● What this task involves
Although the records contain pictures, none belong in the copy: restate word for word only the lines from the one with "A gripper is" through the one with "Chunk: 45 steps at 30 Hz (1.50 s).", both included.

_____

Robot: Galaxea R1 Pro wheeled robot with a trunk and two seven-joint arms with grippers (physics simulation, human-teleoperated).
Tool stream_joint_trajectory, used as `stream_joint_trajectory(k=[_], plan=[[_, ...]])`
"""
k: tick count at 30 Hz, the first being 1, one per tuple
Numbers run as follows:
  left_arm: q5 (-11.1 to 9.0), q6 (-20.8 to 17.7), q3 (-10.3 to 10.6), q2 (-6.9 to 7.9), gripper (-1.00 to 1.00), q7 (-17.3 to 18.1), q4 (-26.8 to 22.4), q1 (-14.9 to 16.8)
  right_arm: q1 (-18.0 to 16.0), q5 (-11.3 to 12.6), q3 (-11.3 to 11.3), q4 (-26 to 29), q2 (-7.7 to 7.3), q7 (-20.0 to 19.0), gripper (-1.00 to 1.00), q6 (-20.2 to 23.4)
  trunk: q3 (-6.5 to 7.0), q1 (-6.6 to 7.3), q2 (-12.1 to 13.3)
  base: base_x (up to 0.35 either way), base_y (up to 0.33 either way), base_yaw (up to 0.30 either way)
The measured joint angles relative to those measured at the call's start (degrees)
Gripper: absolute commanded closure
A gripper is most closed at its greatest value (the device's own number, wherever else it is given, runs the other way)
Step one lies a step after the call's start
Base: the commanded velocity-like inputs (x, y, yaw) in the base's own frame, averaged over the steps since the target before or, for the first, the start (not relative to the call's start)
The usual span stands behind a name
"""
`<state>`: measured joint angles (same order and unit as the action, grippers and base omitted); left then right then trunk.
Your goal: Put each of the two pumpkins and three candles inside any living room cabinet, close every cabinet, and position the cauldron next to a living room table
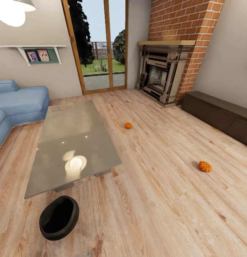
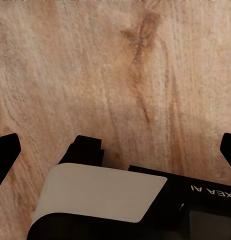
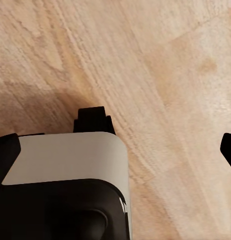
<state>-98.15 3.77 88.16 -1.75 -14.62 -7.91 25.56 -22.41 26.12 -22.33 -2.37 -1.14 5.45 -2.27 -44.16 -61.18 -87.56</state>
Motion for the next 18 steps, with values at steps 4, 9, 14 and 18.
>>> stream_joint_trajectory(k=[4, 9, 14, 18], plan=[[0.0, -0.1, 0.1, -0.01, -1.00, 0.1, -0.2, 0.0, 0.0, 0.1, 0.0, 0.0, 0.03, 0.0, -1.00, 0.0, 0.00, 0.00, 0.0, 0.000, 0.000, 0.000], [-0.1, -0.2, 0.1, 0.05, -1.00, 0.0, -0.2, -0.1, 0.0, 0.4, 0.0, 0.2, 0.24, -0.1, -1.00, 0.0, 0.00, 0.00, 0.0, 0.000, 0.000, 0.000], [0.1, -0.1, 0.1, 0.07, -1.00, 0.0, -0.1, -0.1, 0.0, 0.2, 0.2, 0.7, 2.83, -0.4, -1.00, -0.1, 0.00, 0.00, 0.0, 0.000, 0.000, 0.000], [0.1, -0.2, 0.1, -0.02, -1.00, 0.1, -0.3, -0.1, 0.0, 0.2, 0.2, 0.9, 3.66, -0.5, -1.00, -1.8, 0.00, 0.00, 0.0, 0.000, 0.000, 0.000]])
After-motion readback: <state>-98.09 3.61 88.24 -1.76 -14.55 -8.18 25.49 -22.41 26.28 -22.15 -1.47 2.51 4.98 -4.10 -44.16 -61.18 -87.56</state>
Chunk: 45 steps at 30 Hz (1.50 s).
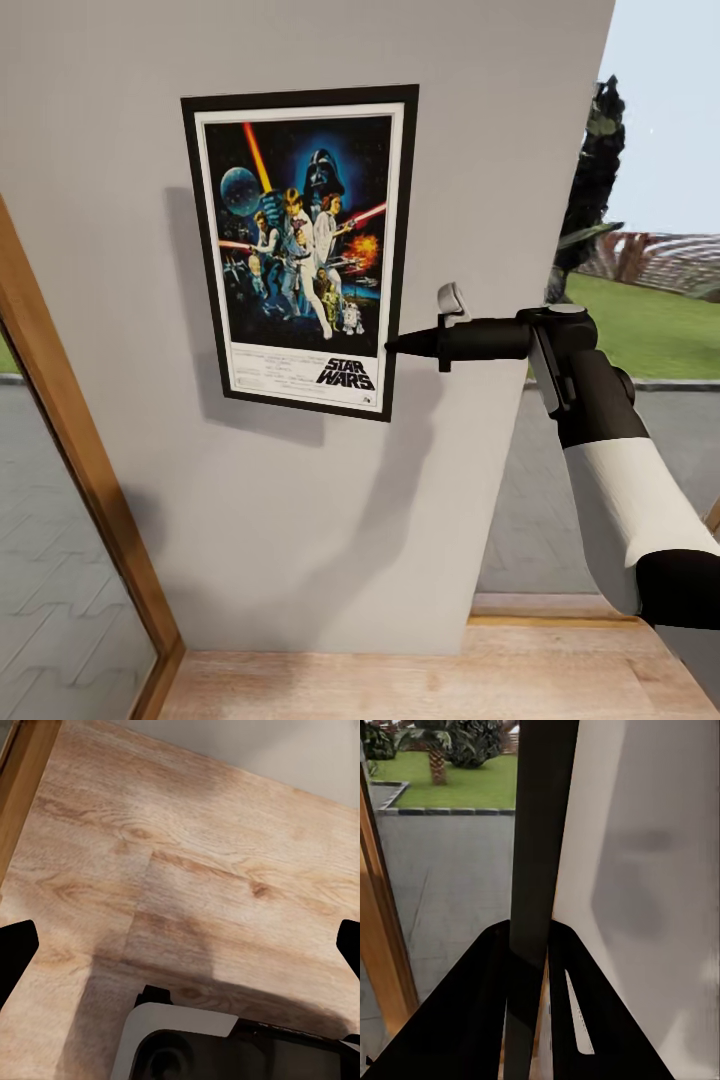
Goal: Pick up the poster from the kitchen countertop and hang it on one of the wall nails in the kitchen.
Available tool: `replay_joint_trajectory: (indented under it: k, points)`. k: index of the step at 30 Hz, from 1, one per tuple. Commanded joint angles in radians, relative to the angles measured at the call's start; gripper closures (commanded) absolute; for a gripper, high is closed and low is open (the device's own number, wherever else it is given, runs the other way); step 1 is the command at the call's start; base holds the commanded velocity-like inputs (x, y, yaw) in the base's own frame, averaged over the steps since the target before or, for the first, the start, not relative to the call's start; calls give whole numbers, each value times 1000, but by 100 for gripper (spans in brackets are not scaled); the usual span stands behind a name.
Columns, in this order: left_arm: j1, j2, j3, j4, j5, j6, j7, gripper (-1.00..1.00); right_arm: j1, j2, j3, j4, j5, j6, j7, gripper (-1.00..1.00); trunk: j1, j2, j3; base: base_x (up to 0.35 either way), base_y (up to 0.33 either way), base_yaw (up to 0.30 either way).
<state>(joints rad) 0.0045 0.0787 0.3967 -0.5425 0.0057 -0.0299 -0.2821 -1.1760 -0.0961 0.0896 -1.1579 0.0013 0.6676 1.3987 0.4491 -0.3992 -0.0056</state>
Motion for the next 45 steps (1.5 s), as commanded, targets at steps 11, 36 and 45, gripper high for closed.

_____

● Finished task
A gripper is most closed at its greatest value (the device's own number, wherever else it is given, runs the other way)
Step one lies a step after the call's start
Base: the commanded velocity-like inputs (x, y, yaw) in the base's own frame, averaged over the steps since the target before or, for the first, the start (not relative to the call's start)
The usual span stands behind a name
"""
`<state>`: measured joint angles (same order and unit as the action, grippers and base omitted); left then right then trunk.
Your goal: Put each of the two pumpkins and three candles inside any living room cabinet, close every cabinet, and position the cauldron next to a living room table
<state>-98.15 3.77 88.16 -1.75 -14.62 -7.91 25.56 -22.41 26.12 -22.33 -2.37 -1.14 5.45 -2.27 -44.16 -61.18 -87.56</state>
Motion for the next 18 steps, with values at steps 4, 9, 14 and 18.
>>> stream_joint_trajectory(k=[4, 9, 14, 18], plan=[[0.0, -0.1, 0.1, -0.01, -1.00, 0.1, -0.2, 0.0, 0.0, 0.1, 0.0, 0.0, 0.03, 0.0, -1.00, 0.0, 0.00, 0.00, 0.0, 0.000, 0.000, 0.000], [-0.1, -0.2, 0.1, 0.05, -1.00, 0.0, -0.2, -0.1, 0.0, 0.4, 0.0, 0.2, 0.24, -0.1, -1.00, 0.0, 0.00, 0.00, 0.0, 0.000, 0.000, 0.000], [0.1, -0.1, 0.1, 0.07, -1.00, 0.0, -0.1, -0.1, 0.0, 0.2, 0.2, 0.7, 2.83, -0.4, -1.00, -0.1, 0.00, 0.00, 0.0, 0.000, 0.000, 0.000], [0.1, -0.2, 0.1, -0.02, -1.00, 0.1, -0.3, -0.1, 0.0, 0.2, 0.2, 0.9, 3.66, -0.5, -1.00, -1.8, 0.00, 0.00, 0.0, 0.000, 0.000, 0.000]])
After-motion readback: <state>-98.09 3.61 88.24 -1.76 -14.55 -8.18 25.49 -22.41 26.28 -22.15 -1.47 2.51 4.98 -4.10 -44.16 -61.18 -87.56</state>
Chunk: 45 steps at 30 Hz (1.50 s).

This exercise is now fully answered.